A Quick Insight into Physical Shock Damage on Hard Disk Drive (HDD)

As we all know, hard disk drive (HDD) can be corrupted for miscellaneous reasons, such as virus infect, shock damage or electricity failures, etc. This post will lead you to learn more about physical shock damage on HDD.

Hard disk drive is vulnerable due to its mechanical and moving components. So, in order to avoid data loss on hard drive, you should protect your drive against all possible risks to your utmost. One of the most common physical damage is shock damage. Therefore, in the followings, we will lead you to delve into such damage.

A Quick Insight into Physical Shock Damage on Hard Disk Drive (HDD)

Physical Shock Damage

So-called shock damage here is a type of damage caused by physical force in hard drive, not including electrical shock resulting from power surges. For instance, a hard drive is placed nearby the edge of desk. Then, your arm accidentally hit the drive. Subsequently, the drive is dropped to the ground from the desk. Such case is a typical scenario of shock damage on HDD.

Such damage can knock the drive into pieces and make all of its components out of alignment. For example, the disk heads, arm or other parts can touch and dent the disk platters. The bad sectors are generally caused in this way. With increasing bad sectors, the entire hard disk will fail.

Avoid Shock Damage

In reality, apart from accidental human mistakes in the above instance, there are many other factors that can result in shock damage on hard drive, like inevitable natural disasters – hurricane or tornado or lightning storm, etc. Thus, it is exactly difficult to prevent shock damage. You have to take care of your hard drive all the time. Also, when not using it, you need to position it in a safe room and location.

Data Recovery on Shock-Damaged HDD

On hard drive, shock damage is much more serious and terrible than the logical problems – deleted files, viruses or file system issues. It is truly a kind of physical damage.
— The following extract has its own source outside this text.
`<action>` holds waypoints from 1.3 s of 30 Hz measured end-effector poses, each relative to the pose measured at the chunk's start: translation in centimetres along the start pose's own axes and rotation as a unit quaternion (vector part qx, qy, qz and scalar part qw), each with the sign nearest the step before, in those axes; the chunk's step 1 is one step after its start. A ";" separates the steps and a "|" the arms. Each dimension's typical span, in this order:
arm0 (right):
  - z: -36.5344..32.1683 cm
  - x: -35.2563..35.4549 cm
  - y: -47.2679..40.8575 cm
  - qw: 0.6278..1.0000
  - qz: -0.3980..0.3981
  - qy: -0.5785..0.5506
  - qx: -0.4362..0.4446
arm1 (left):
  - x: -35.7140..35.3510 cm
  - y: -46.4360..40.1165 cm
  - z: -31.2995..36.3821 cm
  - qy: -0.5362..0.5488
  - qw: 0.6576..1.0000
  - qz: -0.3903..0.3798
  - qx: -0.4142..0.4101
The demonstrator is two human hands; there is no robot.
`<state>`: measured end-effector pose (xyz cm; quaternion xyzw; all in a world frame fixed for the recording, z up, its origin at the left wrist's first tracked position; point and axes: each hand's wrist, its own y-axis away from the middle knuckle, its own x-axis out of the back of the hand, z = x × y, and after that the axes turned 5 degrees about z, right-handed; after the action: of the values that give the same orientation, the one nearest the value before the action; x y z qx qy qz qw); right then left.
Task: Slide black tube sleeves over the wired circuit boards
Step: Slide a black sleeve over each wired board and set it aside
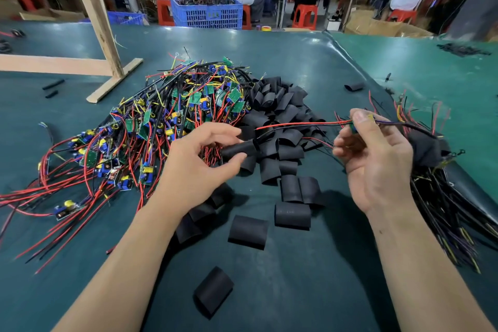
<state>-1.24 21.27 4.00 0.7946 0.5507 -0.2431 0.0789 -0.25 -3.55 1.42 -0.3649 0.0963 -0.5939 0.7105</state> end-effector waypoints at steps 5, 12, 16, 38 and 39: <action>0.2 -0.1 0.0 1.000 -0.007 0.004 0.006 | -0.3 -0.1 -0.1 0.040 0.998 0.042 -0.037; 0.3 -0.1 0.1 1.000 -0.008 -0.001 0.011 | -0.3 -0.2 -0.1 0.036 0.997 0.058 -0.048; 0.1 0.0 0.0 0.999 -0.017 -0.036 0.020 | -0.3 -0.1 -0.2 0.031 0.998 0.040 -0.033; 0.2 0.0 -0.3 0.999 0.000 -0.037 -0.039 | -0.5 0.0 0.1 0.106 0.994 -0.010 0.003; 0.3 0.0 -0.3 0.999 -0.002 -0.028 -0.036 | -0.5 0.0 0.1 0.112 0.994 -0.012 0.002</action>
<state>-1.63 21.32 3.80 0.7832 0.5581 -0.2454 0.1221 -0.32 -3.02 1.36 -0.2954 0.1701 -0.6395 0.6891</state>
Therefore, in the event of shock damage, you require physical repair of the hard drive and physical data recovery.

As we all know, usually, when a PST file gets corrupt, you can just utilize powerful PST repair software to recover Outlook data, which is logical data recovery. In comparison, physical data recovery normally takes longer time and costs more in that such recovery demands opening the drive. Disassembling a hard drive is not as easy as what you think. It requires a clean room environment, specialized tools as we all as sufficient professional data recovery experiences, etc. Hence, if you come across shock damage on HDD, you need to contact relevant experts for help and should never attempt DIY repair. Otherwise, your disk can be subject to further damage and be unrepairable thoroughly.

Author Introduction:

Shirley Zhang is a data recovery expert in DataNumen, Inc., which is the world leader in data recovery technologies, including sql repair and outlook repair software products. For more information visit www.datanumen.com

2 responses to “A Quick Insight into Physical Shock Damage on Hard Disk Drive (HDD)”

  1. Please my laptop fell badly from a table after someone tripped over the charger. When I turned it on, the hard disk wasn’t showing on the boot up menu. After I opened it, removed and placed back the drive, the situation was still same.

    My computer engineer said it had a shock. Please what do I do now, the files inside are important to me.

    I

  2. A hard drive I have has accumulated 3 high shock events sitting still on a table. Never knocked on its side, let alone off the table. I was using SMART monitoring software when one of those events occurred.

    Therefore, can’t help but suspect the mechanism to determine shock can be faulty. All other drive parameters have zero faults.